Assign boreholes to the nearest city cloud#

This example teaches how to use GeoPrior’s assign-boreholes build utility.

Unlike the earlier builders in tables_and_summaries, this command is not about sampling, clustering, or extracting one subset from a single city table. Instead, it solves a very practical multi-city integration task:

given one borehole or external-validation table, decide which city point cloud each borehole belongs to.

Why this matters#

Nearest-city assignment is useful when you need to:

  • separate one mixed validation file into per-city subsets,

  • route boreholes to the right Stage-1 processed footprint,

  • compare full-city validation metrics city by city,

  • inspect which boreholes sit close to the boundary between cities,

  • or prepare later command-line workflows that expect one file per city.

That is exactly what assign-boreholes is for.

What this lesson teaches#

We will:

  1. build two realistic synthetic city clouds,

  2. save them into Stage-1-like folders,

  3. create one synthetic borehole validation table,

  4. run the real assign-boreholes command,

  5. inspect the combined and per-city CSV outputs,

  6. visualize the nearest-city assignment,

  7. finish with direct command-line examples.

Imports#

We call the real production CLI entrypoint from the project code. For the synthetic city geometry, we reuse the shared spatial-support helpers instead of drawing arbitrary random points.

from __future__ import annotations

import tempfile
from pathlib import Path

import matplotlib.pyplot as plt
import numpy as np
import pandas as pd

from geoprior.cli.build_assign_boreholes import (
    build_assign_boreholes_main,
)
from geoprior.scripts import utils as script_utils

Step 1 - Build two synthetic city supports#

The command ultimately assigns boreholes against one or more city point clouds. To make the lesson realistic, we generate two compact projected supports that behave like two different Stage-1 cities.
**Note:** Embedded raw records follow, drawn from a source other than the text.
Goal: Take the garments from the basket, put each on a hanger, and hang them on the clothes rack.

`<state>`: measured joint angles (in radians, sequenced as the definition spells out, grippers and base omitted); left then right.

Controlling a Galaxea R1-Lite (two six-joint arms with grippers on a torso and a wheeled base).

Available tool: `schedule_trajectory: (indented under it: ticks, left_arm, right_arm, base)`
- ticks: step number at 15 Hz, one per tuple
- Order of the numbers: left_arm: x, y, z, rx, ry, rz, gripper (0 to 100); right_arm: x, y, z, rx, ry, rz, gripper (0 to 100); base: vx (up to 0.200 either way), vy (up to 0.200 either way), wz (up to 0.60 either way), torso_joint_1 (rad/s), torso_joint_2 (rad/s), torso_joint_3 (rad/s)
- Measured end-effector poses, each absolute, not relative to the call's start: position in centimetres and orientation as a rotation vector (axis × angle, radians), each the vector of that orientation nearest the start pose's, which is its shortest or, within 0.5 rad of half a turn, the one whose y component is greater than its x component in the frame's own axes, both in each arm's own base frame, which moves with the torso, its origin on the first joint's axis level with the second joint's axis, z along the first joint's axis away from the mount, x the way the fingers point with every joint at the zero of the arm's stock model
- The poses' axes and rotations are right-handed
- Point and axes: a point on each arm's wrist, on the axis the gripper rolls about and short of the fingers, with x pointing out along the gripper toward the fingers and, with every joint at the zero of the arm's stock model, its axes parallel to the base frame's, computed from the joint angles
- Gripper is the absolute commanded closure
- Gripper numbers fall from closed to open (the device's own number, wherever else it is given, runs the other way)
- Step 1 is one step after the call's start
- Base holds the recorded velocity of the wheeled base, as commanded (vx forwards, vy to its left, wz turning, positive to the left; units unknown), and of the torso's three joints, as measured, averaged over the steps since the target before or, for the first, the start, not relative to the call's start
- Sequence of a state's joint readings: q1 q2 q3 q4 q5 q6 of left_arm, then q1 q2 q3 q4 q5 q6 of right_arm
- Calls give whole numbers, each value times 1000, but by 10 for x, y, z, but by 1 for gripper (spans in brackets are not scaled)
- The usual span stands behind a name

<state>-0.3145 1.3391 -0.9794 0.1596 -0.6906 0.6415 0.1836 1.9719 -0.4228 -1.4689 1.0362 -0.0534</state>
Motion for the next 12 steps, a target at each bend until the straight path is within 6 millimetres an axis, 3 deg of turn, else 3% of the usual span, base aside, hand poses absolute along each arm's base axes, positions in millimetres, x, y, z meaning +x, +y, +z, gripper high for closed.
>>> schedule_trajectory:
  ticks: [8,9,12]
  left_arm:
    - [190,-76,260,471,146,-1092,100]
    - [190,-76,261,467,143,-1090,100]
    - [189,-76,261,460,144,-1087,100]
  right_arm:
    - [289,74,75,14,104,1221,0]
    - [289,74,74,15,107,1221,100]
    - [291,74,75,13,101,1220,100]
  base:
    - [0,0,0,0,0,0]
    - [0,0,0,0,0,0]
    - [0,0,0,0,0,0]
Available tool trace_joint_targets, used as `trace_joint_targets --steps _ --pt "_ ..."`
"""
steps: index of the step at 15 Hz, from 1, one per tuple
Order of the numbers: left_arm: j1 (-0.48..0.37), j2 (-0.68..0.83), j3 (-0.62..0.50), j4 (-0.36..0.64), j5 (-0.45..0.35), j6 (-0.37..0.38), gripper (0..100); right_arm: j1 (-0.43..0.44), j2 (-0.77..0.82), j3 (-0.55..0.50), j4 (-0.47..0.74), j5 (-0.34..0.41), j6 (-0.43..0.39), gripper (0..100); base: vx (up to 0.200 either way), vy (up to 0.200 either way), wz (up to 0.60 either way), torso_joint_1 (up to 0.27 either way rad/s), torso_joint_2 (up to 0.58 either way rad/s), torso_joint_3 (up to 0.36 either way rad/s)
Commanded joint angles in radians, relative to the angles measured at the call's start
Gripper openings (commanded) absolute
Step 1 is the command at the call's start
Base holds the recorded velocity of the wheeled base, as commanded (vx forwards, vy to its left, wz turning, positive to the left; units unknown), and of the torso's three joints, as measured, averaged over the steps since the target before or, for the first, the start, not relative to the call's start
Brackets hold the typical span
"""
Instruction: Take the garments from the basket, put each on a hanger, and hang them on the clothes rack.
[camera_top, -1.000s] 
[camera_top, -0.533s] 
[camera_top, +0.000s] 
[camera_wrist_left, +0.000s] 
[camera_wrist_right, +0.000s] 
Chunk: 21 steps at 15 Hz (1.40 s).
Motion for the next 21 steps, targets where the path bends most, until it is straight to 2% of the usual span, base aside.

The parameter comments are intentionally explicit so users can see how the synthetic geography is controlled.

Key parameters#

city:

Human-readable city label stored in the support.

center_x, center_y:

Center of the projected city footprint.

span_x, span_y:

Half-width and half-height of the support extent in metres.

nx, ny:

Mesh density before masking.

jitter_x, jitter_y:

Small perturbations so the support is not a perfect grid.

footprint:

Synthetic urban shape retained after masking.

keep_frac:

Fraction of masked support points to keep.

seed:

Keeps the support reproducible.

ns_support = script_utils.make_spatial_support(
    script_utils.SpatialSupportSpec(
        city="Nansha",
        center_x=12_500.0,
        center_y=8_200.0,
        span_x=3_400.0,
        span_y=2_500.0,
        nx=30,
        ny=22,
        jitter_x=36.0,
        jitter_y=32.0,
        footprint="nansha_like",
        keep_frac=0.90,
        seed=31,
    )
)

zh_support = script_utils.make_spatial_support(
    script_utils.SpatialSupportSpec(
        city="Zhongshan",
        center_x=24_800.0,
        center_y=9_400.0,
        span_x=3_800.0,
        span_y=2_800.0,
        nx=30,
        ny=22,
        jitter_x=40.0,
        jitter_y=34.0,
        footprint="zhongshan_like",
        keep_frac=0.90,
        seed=47,
    )
)

Step 2 - Create Stage-1-like processed city CSVs#

assign-boreholes can resolve city clouds from several input forms. In this lesson, we use repeated --stage1-dir arguments because that reflects a very natural workflow:

  • Stage-1 has already produced processed city tables,

  • we point the command at those folders,

  • the command finds the *_proc.csv file under each folder,

  • and it infers the city name from the file or folder name.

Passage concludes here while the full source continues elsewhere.